◆ **Exercise objective**:
Copy the listing exactly; drop the pictures.

◆ **Source material**:
- Opening Delimiter -

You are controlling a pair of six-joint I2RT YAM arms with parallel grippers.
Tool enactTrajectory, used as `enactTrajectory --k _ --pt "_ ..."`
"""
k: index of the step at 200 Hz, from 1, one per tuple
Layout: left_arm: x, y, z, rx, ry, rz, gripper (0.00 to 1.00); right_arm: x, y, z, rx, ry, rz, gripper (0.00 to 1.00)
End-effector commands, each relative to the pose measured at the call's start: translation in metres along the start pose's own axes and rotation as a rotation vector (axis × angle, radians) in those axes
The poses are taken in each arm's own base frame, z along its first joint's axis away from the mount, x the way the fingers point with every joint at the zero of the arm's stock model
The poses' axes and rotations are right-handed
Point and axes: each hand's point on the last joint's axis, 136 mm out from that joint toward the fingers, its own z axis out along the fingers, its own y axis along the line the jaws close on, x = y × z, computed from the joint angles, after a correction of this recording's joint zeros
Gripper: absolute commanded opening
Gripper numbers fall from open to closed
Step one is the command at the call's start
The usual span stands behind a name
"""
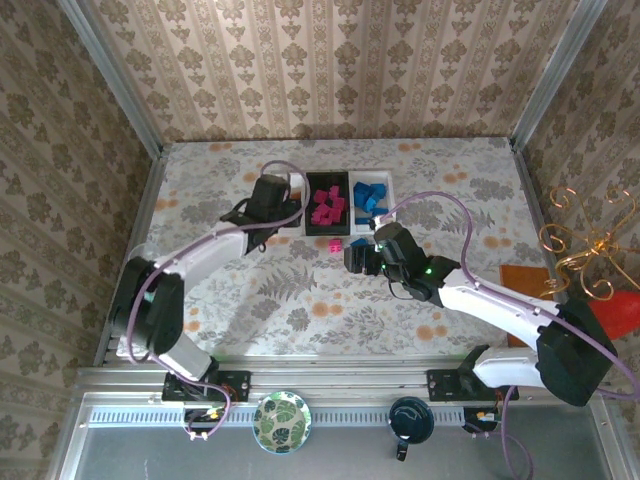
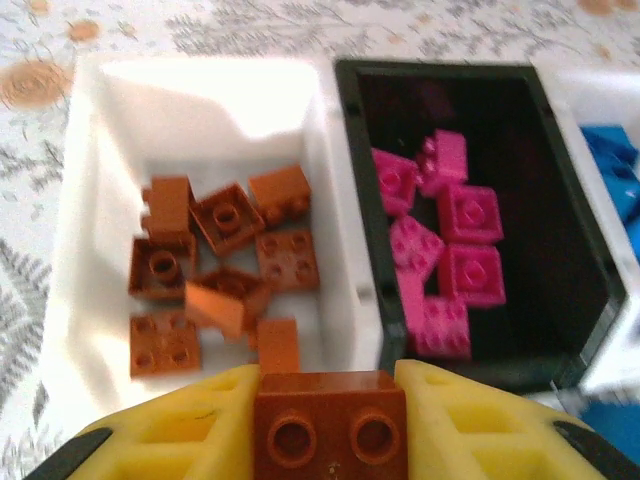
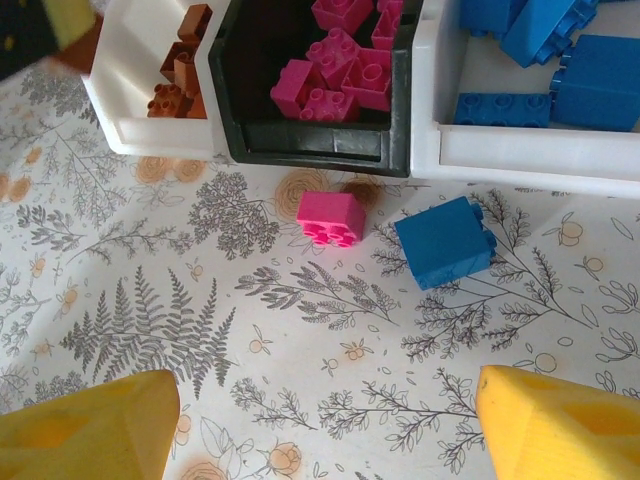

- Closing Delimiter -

◆ **Reply**:
You are controlling a pair of six-joint I2RT YAM arms with parallel grippers.
Tool enactTrajectory, used as `enactTrajectory --k _ --pt "_ ..."`
"""
k: index of the step at 200 Hz, from 1, one per tuple
Layout: left_arm: x, y, z, rx, ry, rz, gripper (0.00 to 1.00); right_arm: x, y, z, rx, ry, rz, gripper (0.00 to 1.00)
End-effector commands, each relative to the pose measured at the call's start: translation in metres along the start pose's own axes and rotation as a rotation vector (axis × angle, radians) in those axes
The poses are taken in each arm's own base frame, z along its first joint's axis away from the mount, x the way the fingers point with every joint at the zero of the arm's stock model
The poses' axes and rotations are right-handed
Point and axes: each hand's point on the last joint's axis, 136 mm out from that joint toward the fingers, its own z axis out along the fingers, its own y axis along the line the jaws close on, x = y × z, computed from the joint angles, after a correction of this recording's joint zeros
Gripper: absolute commanded opening
Gripper numbers fall from open to closed
Step one is the command at the call's start
The usual span stands behind a name
"""

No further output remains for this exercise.